Increasing ventilation can also help prevent instances of these toxins and improve air quality. This can be as simple as opening doors and windows to directly allow outside air into a building, or can be achieved through building renovations. Bringing in outdoor air can help dilute any pollutants present inside and is actually recommended by the Environmental Protection Agency. Of course, this is especially important for any short-term activities that release high levels of pollutants, namely painting, cooking, or construction related projects. However, if you’re concerned about toxins in the home, opening windows regularly could be a valuable practice. You must be aware of these instances especially if you have a family member in aged care melbourne.
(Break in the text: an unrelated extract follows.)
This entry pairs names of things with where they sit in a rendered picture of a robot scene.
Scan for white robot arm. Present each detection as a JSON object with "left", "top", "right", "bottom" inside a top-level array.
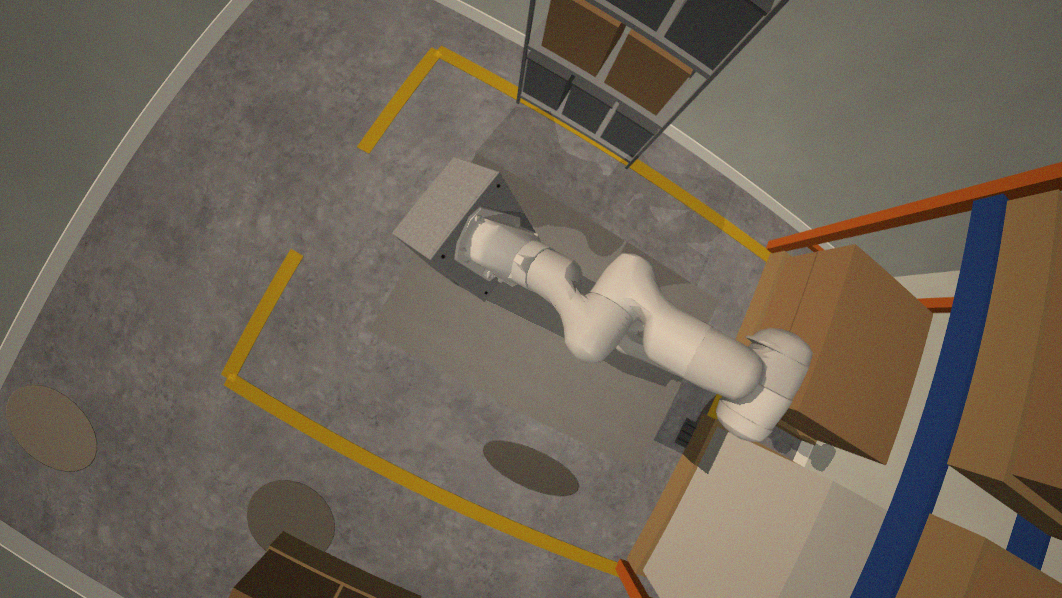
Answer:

Use plants to filter chemicals from the air

Introducing plants can be a great, simple way to reduce indoor air pollution! Several years ago, NASA conducted a Clean Air Study and found that plants are able to absorb and process particulates beyond just carbon dioxide. Some kinds of plants are even able to remove known carcinogens including benzene, formaldehyde, and volatile organic compounds. Some beneficial plants that grow well indoors are mums, spider plants, and boston ferns.

Though many of us immediately think of mechanical filtration systems to filter particulates from the air, they carry additional costs in terms of purchase price and electricity consumption. Using plants offers a more natural and affordable way to improve air quality, and even provides additional benefits of beautifying the building and elevating the moods of occupants.

For more information about the best types of plants for your space, click here.

The first step to improving our air quality is simple: pay attention to the spaces you inhabit! Noting potential sources of pollution at home and in the workplace and taking some of these steps to reduce them can potentially prevent serious health concerns down the road. Take a look at the buildings in your life and get started on improving the air you breathe today!